VSAN Part 32 – Datastore capacity not adding up

Cormac

10 years ago

I was involved in an interesting case recently. It was interesting because the customer was running an 8 node cluster, 4 disk groups per host and 5 x ~900GB hard disks per disk group which should have provided somewhere in the region of 150TB of storage capacity (with a little overhead for metadata). But after some maintenance tasks, the customer was seeing only 100TB approximately on the VSAN datastore.

This was a little strange since the VSAN status in the vSphere web client was showing all 160 disks claimed by VSAN, yet the capacity of the VSAN datastore did not reflect this. So what could cause this behaviour?
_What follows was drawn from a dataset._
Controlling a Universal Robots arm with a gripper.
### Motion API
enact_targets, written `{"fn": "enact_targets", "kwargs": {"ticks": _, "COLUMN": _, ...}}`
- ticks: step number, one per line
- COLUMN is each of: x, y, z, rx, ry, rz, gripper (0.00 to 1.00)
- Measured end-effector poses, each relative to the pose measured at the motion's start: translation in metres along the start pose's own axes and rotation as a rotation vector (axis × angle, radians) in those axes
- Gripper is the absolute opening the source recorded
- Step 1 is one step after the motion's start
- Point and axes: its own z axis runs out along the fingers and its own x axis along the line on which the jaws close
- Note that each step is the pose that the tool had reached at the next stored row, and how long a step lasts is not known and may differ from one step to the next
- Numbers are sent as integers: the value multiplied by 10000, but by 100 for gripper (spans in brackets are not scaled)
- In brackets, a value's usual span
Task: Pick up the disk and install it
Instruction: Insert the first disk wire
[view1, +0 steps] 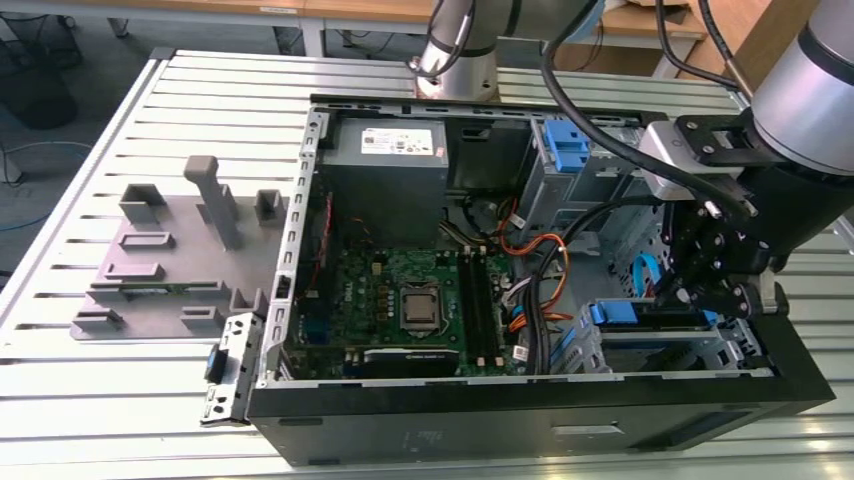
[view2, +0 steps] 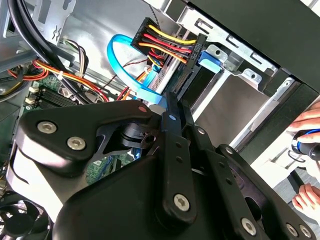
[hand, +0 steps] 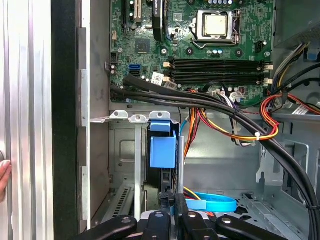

After some investigation, it became obvious that some of those disks were not contributing their storage in their respective disk groups. One of the main clues was the fact that when the disks were queried from the esxcli vsan storage list command, they were shown as no longer being part of CMMDS, VSAN’s cluster membership and monitoring directory service:

naa.600605b008b04b90ff0000a60a119dd3:
  Device: naa.600605b008b04b90ff0000a60a119dd3
  Display Name: naa.600605b008b04b90ff0000a60a119dd3
  Is SSD: false
  VSAN UUID: 520954bd-c07c-423c-8e42-ff33ca5c0a81
  VSAN Disk Group UUID: 52564730-8bc6-e442-2ab9-6de5b0043d87
  VSAN Disk Group Name: naa.600605b008b04b90ff0000a80a26f73f
  Used by this host: true
  In CMMDS: false
  Checksum: 15088448381607538692
  Checksum OK: true

This explained why the capacity was showing up incorrectly, but it did not explain why VSAN was unable to use the capacity of these disks for the VSAN datastore.

After some additional research, we found that the underlying volumes on the disks were seen as “snapshots” by the ESXi host. This can be verified using the following command:

~ # esxcli storage vmfs snapshot list
   54228778-891c4b60-a013-000c29fe01fa
   Volume Name: test-demo
   VMFS UUID: 54228778-891c4b60-a013-000c29fe01fa
   Can mount: true
   Reason for un-mountability: 
   Can resignature: true
   Reason for non-resignaturability: 
   Unresolved Extent Count: 1
~ #

This behaviour can happen for a number of reasons, and is not specific to VSAN. In the past we have seen this issue (local VMFS volumes being reported as snapshots) when customers upgraded controller firmware or replaced storage controllers on the host. When the volume is seen as a snapshot, it will not be mounted by ESXi.

In this particular scenario, the disks were present and correct, but the volumes were not mounted, implying that they could not be included in capacity calculations.

Later on in this case it was discovered that the maintenance activity at the customer site involved a number of changes to the servers, including the replacement of a motherboard in one of the servers.

Once this root cause was confirmed, the volumes were mounted by using the command esxcli storage vmfs snapshot mount -u . This resolved the issue, allowed the volumes to be mounted and brought the VSAN datastore back to full capacity.

If you find discrepancies between the available physical capacity per host and the VSAN datastore capacity, check that all the disks status display In CMMDS: true. If any are shown in the false state, check if the ESXi host is mounting the volumes correctly (and not seeing the volumes as snapshots) using the above commands.

A KB article is being created to outline the correct steps to follow if this situation arises. in the meantime GSS can be contacted for further assistance.